Luis Sinco | Los Angeles Times
A line of sweatpants is displayed at Lululemon at a store at the South Coast Plaza in Costa Mesa as seen June 19, 2011. Lululemon Athletica Inc. announced it would be recalling thousands of black yoga pants from store shelves because of a manufacturing defect.
Posted March 21, 2013, at 5:04 a.m.

When Santa Monica, Calif., publicist Kevinie Woo got the word of a looming shortage, “at first I was a little bit panicked.”

The product in question: yoga pants. But not just any yoga pants.

Lululemon Athletica Inc., the purveyor of pricey athletic wear, warned this week of a squeezed supply of its signature black yoga pants, form-fitting women’s garments that have developed an almost cult-like following nationwide.

The news came after the company announced it would be recalling thousands of pairs from store shelves because of a manufacturing defect. Customers had complained that the material was too sheer, revealing more than the bendy-stretchy crowd was accustomed to seeing.

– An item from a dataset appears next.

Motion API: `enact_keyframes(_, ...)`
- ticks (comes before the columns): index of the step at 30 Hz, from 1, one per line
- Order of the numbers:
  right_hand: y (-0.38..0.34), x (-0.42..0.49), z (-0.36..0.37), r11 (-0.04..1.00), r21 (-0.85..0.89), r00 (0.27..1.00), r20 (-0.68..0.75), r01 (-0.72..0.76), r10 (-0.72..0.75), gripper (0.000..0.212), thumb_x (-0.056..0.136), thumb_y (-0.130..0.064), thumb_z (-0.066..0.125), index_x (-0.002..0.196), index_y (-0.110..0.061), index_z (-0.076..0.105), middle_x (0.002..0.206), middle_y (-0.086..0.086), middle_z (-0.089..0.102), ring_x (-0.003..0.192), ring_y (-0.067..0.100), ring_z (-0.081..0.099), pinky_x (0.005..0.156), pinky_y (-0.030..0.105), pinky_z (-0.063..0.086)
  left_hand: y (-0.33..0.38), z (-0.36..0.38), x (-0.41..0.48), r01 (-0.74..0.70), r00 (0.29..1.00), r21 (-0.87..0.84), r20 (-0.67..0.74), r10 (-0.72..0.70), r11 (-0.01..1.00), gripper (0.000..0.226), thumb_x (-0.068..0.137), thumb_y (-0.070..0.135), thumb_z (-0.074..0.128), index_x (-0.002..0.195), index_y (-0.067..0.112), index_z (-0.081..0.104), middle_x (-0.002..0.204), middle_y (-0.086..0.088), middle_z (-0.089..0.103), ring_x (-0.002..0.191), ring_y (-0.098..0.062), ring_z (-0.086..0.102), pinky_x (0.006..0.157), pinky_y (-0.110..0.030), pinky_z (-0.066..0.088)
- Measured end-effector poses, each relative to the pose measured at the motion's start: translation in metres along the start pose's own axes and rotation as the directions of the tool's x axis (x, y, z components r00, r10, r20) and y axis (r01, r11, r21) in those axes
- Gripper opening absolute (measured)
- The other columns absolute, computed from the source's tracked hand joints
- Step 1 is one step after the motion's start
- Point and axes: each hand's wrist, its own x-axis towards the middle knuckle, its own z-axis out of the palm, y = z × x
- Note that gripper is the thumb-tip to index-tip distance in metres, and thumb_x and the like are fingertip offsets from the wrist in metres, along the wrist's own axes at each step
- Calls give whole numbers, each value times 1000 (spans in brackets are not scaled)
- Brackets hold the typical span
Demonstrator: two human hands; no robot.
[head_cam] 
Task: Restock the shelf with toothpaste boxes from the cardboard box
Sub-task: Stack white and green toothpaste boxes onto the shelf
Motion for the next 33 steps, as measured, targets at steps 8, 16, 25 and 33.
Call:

“The only workout clothes I buy are from Lululemon,” said Woo, who practices yoga as many as five times a week. “I wish they would have caught it sooner, but at least they were honest about it.”

Chalk it up to the sisterhood of the tree-pose pants — workout fanatics including actress Reese Witherspoon and supermodel Gisele Bundchen have flocked to Lululemon gear in recent years as meditation and stretching becomes an increasingly stylish activity.

The black yoga pants are especially beloved, with reviewers often going to ecstatic lengths to describe their charms. For active women, they’re nearly as ubiquitous as jeans — worn not just to the gym but also to the grocery store and the office. Some believe the pants have near-magical powers to suction in tummies and thighs — like Spanx, but more comfortable.

Screenwriter and yoga instructor Hilary Galanoy, 44, of Hollywood said Lululemon is the most popular brand among her students.

“What’s great is that it lasts forever,” she said. “I’ve had some of their things for six or seven years, and they still look good.”

Many fans see the pants as the equivalent of a caramel macchiato at Starbucks: reliable, satisfying and totally worth the hefty price. Lululemon’s Astro yoga pants, for example, are $98 online.

In Southern California, where yoga studios sometimes seem as plentiful as palm trees, Carrie O’Brien, 42, said she’s willing to pay up for workout wear.

“If I can get it at Target for $19.99, that’s great,” the Los Angeles resident said. “But (if a Lululemon style) makes my butt look smaller, I’ll pay $20 more.”

But the recall — the latest in a series of quality problems for the Vancouver, British Columbia, company — may have strained the loyalty of some Lululemon faithful.

“You look around, and it’s everybody wearing those clothes, even those who don’t do yoga,” said Erin Henry, 31, a model who was running errands in Santa Monica. “They’ve gone mass market. With companies that expand so quickly, quality tends to go downhill.”

Lululemon said late Monday that it pulled its Luon women’s pants from its stores and e-commerce sites over the weekend after learning about “a level of sheerness in some of our women’s black Luon bottoms that falls short of our very high standards.”

The company is offering customers full refunds for or exchanges of the pants, which make up 17 percent of the women’s pants and crop pants the chain sells in stores.

The chain said it was still investigating how the batch of too-skimpy pants was allowed to reach stores.